Task description: Check each line of the material below for the string "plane" and reply with how many have it, nothing more.

Excerpted data:
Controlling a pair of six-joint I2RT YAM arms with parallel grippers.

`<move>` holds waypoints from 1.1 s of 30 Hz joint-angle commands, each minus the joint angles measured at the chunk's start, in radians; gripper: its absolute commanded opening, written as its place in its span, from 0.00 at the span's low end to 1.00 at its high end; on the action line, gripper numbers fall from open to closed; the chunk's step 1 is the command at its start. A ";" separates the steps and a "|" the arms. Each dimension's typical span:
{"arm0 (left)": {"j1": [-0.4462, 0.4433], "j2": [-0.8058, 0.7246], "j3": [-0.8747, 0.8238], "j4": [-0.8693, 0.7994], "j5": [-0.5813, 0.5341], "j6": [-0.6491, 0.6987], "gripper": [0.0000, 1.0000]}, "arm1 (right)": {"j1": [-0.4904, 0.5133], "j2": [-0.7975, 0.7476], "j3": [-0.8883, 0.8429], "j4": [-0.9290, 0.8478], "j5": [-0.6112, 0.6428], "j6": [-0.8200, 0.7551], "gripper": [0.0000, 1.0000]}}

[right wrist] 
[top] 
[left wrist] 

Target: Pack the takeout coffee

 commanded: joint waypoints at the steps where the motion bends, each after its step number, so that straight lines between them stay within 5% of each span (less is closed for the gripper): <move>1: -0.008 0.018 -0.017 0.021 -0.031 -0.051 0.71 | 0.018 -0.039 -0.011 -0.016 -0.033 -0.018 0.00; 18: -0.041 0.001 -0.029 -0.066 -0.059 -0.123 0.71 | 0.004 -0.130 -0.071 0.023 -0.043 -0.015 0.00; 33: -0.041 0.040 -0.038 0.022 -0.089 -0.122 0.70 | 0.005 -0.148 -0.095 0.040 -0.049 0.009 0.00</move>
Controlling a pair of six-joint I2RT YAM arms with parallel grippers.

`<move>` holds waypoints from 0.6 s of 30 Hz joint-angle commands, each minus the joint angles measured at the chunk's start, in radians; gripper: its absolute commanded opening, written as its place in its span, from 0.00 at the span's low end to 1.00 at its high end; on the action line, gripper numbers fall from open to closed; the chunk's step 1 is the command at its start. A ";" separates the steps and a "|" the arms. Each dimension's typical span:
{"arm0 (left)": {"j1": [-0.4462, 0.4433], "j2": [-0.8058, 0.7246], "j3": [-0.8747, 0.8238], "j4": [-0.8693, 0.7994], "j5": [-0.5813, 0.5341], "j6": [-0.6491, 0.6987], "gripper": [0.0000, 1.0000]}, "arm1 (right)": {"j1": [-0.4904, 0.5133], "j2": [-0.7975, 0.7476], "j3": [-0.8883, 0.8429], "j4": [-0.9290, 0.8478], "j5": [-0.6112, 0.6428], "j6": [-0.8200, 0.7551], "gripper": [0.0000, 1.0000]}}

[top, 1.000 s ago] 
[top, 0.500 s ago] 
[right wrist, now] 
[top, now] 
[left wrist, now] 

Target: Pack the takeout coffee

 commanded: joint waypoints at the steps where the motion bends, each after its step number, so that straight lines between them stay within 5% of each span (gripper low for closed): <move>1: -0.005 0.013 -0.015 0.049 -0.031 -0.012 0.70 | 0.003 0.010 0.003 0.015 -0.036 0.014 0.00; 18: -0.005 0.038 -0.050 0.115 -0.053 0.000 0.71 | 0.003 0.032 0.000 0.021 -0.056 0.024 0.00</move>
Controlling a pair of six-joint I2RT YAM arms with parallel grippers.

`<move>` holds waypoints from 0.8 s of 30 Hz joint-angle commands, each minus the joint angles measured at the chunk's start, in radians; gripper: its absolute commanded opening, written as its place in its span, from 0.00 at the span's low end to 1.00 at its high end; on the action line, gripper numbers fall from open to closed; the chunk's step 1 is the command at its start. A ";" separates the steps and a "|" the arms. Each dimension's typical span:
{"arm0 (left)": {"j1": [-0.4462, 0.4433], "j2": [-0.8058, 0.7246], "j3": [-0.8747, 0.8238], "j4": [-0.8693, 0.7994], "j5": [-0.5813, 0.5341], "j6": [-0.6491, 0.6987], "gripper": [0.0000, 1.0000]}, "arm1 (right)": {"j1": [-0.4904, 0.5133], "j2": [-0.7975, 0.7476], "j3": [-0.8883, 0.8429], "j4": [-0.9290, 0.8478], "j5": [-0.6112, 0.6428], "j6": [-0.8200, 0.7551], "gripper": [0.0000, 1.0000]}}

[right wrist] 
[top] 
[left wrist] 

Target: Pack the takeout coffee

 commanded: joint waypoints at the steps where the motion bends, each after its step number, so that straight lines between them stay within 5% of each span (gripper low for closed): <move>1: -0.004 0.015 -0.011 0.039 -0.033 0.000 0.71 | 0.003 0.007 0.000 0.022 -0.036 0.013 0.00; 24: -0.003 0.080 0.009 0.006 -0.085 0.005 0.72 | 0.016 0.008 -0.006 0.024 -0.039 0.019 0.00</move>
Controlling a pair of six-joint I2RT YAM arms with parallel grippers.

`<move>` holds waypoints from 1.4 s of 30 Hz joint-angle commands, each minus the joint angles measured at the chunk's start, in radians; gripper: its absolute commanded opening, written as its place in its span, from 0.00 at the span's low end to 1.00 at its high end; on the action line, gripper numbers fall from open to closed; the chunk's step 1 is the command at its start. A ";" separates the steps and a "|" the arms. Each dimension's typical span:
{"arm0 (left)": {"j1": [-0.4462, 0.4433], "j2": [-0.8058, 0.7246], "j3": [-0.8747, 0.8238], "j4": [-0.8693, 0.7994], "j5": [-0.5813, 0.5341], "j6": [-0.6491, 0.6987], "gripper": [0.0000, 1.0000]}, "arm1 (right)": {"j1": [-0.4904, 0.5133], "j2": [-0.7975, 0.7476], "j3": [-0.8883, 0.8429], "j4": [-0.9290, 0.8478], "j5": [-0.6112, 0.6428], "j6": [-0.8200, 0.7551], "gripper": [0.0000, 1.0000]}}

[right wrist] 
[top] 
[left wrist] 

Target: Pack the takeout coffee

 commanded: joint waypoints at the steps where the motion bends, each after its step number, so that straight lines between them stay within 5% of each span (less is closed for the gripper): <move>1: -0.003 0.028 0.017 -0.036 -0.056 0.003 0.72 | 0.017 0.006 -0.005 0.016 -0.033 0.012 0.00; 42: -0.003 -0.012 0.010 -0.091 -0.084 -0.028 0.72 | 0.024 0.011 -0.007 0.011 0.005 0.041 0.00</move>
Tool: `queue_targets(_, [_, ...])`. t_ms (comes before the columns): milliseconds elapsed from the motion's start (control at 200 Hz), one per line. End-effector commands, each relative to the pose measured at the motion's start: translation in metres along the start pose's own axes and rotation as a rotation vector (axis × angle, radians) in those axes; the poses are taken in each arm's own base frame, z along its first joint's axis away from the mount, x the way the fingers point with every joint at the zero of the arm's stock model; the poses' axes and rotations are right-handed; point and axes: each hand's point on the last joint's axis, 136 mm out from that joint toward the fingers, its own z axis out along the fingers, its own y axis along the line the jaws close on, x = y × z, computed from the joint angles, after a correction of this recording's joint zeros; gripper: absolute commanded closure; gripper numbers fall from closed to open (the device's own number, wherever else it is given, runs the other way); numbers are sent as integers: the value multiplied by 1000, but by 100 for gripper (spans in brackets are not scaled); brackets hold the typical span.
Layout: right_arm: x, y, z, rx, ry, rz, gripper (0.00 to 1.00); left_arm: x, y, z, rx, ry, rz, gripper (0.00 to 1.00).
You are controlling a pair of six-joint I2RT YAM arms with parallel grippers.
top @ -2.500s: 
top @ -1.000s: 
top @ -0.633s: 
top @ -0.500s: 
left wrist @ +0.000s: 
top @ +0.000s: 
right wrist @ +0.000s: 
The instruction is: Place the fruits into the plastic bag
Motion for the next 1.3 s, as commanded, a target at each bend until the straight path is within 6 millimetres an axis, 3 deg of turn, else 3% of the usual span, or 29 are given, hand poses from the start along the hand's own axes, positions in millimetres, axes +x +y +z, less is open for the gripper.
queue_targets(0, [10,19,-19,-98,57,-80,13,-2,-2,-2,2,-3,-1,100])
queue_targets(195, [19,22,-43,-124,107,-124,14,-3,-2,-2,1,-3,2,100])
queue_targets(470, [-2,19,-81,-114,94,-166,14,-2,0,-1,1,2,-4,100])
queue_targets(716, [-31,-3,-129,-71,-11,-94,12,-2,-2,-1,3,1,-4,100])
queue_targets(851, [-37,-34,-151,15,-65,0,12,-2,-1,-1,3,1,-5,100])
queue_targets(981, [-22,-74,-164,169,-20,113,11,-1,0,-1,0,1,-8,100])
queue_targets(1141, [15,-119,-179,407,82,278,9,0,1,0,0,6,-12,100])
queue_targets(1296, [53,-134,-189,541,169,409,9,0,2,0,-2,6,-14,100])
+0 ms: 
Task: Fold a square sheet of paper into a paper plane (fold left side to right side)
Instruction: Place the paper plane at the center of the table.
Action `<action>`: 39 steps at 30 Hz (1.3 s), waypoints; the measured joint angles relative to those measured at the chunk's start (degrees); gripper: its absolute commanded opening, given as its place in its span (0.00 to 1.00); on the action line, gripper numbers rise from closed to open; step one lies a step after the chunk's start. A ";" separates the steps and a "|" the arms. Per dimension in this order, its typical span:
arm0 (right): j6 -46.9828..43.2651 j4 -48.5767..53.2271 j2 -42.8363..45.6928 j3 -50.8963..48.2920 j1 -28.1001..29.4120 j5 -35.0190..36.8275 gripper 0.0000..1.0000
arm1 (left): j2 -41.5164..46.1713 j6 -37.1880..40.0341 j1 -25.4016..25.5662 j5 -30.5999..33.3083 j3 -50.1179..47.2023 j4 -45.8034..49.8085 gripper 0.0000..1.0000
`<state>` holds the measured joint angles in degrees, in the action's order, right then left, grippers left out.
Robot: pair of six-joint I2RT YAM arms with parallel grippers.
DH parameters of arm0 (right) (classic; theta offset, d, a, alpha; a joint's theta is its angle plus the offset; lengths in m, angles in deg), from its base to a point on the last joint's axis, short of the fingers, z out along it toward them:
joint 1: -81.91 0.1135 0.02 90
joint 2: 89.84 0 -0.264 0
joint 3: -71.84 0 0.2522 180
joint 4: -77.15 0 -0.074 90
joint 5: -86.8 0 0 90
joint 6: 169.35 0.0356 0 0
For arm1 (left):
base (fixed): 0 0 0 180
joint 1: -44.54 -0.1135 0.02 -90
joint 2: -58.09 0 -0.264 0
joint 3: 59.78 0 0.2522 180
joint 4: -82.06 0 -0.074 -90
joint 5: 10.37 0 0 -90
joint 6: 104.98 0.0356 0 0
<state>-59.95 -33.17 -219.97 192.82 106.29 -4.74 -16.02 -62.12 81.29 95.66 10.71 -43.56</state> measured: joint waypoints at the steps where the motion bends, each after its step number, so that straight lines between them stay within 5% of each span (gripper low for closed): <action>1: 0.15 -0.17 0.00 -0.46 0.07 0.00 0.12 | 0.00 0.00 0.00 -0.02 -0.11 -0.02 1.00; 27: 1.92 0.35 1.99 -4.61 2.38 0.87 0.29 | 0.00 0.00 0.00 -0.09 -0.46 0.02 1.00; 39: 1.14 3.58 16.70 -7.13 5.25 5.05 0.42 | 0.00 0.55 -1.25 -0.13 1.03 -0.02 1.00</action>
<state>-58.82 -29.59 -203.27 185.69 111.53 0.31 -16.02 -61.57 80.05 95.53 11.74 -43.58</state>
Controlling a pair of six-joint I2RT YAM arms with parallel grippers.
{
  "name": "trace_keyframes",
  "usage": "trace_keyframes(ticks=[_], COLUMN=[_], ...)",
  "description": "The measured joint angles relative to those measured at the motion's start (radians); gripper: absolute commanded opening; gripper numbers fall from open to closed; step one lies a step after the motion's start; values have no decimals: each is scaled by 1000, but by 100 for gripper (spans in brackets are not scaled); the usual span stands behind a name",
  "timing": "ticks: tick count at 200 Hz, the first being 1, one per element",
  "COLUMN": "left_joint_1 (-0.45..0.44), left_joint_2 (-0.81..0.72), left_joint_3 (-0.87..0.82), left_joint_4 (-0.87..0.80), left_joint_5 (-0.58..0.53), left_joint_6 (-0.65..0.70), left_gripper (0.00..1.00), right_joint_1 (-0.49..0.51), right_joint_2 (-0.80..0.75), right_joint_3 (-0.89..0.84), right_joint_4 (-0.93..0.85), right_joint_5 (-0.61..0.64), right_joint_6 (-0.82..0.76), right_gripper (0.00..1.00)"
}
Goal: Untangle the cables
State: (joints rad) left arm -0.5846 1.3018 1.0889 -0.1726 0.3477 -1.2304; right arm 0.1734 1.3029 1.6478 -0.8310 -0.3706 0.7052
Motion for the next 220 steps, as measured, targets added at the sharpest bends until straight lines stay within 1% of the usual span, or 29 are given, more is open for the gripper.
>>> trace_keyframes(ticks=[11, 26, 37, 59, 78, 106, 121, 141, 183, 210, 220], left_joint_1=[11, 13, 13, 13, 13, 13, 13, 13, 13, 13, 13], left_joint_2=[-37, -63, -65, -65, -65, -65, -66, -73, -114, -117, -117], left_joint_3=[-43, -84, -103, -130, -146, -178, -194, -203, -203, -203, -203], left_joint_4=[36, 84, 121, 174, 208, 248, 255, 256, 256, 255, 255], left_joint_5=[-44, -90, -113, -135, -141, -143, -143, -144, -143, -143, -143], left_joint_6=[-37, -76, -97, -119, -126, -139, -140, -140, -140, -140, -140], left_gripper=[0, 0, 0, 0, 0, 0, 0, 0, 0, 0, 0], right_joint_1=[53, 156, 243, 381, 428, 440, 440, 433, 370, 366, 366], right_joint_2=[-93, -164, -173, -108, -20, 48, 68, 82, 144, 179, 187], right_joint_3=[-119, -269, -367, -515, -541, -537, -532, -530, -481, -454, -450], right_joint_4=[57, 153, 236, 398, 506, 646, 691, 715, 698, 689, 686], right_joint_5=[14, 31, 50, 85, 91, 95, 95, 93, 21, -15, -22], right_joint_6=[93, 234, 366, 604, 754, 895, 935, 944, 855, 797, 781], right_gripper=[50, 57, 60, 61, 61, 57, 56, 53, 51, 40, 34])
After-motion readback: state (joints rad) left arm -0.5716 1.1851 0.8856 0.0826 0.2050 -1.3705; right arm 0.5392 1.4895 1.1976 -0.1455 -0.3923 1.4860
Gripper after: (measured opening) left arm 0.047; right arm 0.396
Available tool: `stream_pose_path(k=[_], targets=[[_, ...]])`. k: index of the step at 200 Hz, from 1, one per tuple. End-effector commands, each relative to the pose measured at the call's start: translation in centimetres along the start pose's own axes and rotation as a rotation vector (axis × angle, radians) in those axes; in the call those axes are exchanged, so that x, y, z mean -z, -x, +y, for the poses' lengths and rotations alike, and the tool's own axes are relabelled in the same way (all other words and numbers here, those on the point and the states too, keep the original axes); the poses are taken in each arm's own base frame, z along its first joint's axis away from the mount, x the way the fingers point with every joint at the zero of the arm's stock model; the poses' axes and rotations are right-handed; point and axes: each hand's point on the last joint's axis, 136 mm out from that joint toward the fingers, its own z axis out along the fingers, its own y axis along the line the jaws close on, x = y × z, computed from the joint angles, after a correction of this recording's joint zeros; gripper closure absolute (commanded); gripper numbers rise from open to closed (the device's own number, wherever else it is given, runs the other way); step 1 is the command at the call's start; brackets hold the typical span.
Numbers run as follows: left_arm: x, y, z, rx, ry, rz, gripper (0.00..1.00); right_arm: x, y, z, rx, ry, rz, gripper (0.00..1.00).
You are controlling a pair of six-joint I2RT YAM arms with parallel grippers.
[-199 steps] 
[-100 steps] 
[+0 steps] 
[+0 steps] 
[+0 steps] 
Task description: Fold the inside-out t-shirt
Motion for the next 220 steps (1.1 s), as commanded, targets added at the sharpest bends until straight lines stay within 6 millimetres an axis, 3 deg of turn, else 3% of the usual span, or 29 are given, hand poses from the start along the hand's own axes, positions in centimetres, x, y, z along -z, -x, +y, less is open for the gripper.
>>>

Output for this task: 2